Defining Reproducible Builds I
What’s the definition of a reproducible build?
We agree on 3 factors:
- Input - same source code.
- Output - bit by bit identical output, verifiable by a checksum. But we need to define the output files, because a build can also generate debugging files or other output.
- Environment - what’s an environment? kernel, source tree, build path, versions of all installed packages. discussion about trust and shipping VMs as build environments.
We agree on saying that:
reproducible builds is:
- bit-by-bit identical
- checksum verifiable
- specified outputs
- no specialized comparator (make stripping part of your build - output must still be usable)
We’ve set up an axis to define INPUTS (source and build environments).

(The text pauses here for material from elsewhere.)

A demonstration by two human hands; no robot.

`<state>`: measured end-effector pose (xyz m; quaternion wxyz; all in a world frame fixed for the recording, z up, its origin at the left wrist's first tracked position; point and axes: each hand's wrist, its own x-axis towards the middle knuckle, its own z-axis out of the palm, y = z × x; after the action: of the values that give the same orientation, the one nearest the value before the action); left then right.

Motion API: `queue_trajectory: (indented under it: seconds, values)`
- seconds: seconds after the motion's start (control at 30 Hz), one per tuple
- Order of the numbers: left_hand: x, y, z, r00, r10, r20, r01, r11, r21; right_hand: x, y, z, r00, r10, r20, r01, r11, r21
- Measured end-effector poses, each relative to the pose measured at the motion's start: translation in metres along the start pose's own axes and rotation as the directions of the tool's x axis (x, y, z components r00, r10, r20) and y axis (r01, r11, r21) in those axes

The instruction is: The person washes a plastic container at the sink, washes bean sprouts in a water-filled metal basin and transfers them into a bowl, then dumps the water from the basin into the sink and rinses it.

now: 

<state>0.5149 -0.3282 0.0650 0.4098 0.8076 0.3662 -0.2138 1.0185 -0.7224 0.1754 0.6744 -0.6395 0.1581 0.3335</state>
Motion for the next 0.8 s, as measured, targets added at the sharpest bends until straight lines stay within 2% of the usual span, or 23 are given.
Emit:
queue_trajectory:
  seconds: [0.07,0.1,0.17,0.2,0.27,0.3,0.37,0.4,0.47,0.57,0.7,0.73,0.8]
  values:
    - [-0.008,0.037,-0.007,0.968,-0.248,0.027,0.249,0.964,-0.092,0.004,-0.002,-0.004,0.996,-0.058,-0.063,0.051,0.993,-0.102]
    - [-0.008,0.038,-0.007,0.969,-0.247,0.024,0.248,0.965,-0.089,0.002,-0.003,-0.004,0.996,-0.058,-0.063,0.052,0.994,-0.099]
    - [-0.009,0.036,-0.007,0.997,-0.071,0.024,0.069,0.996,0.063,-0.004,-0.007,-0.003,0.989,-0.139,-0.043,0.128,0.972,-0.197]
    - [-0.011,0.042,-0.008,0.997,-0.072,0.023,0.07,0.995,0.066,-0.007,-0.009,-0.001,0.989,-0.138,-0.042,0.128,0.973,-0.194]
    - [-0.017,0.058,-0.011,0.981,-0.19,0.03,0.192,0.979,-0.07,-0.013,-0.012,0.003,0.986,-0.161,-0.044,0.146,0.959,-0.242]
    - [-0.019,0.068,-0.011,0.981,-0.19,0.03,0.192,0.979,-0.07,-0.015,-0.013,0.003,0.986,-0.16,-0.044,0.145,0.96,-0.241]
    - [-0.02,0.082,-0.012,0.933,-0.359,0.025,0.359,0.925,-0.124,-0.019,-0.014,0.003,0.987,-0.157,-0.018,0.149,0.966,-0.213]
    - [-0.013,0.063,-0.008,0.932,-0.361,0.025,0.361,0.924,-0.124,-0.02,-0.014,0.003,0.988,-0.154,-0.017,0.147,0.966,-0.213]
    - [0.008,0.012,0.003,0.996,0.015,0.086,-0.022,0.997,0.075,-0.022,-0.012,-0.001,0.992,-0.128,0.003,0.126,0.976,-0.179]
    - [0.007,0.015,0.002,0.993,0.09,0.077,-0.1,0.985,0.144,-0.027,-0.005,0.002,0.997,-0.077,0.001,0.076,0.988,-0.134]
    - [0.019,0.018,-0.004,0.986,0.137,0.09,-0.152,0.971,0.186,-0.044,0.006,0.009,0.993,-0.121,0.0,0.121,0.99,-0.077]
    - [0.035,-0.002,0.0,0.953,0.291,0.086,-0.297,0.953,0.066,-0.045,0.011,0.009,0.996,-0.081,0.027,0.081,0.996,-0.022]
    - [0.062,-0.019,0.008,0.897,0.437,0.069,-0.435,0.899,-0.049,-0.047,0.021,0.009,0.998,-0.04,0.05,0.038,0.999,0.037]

Axis ---- (the y-axis is "relevance", the x-axis is how hard it is to fix) * same source code * build instructions (command line) * same environment configuration, build flags * dependencies and their versions * locations where dependencies are installed * pre-existing keys ABOVE THIS LINE: Ideal reproducible build ---- BELOW THIS LINE LEFT: Minimal viable reproducible build ON THE RIGHT: these are things which should not be done * LOCALE * saved optimization metadata * build path prefix * SOURCE_EPOCH_DATE * different person building * host dependent optimization EASY -------------------------------------------------> HARD TO PIN/FIX ON THE RIGHT: these are things which are not reproducible and should not matter * other filesystem content * Signing keys * system time * readdir order * random data (/dev/random)
The ideal reproducible build
- same source code
- build instructions (command line)
- same environment configuration, build flags
- dependencies and their versions
- locations where dependencies are installed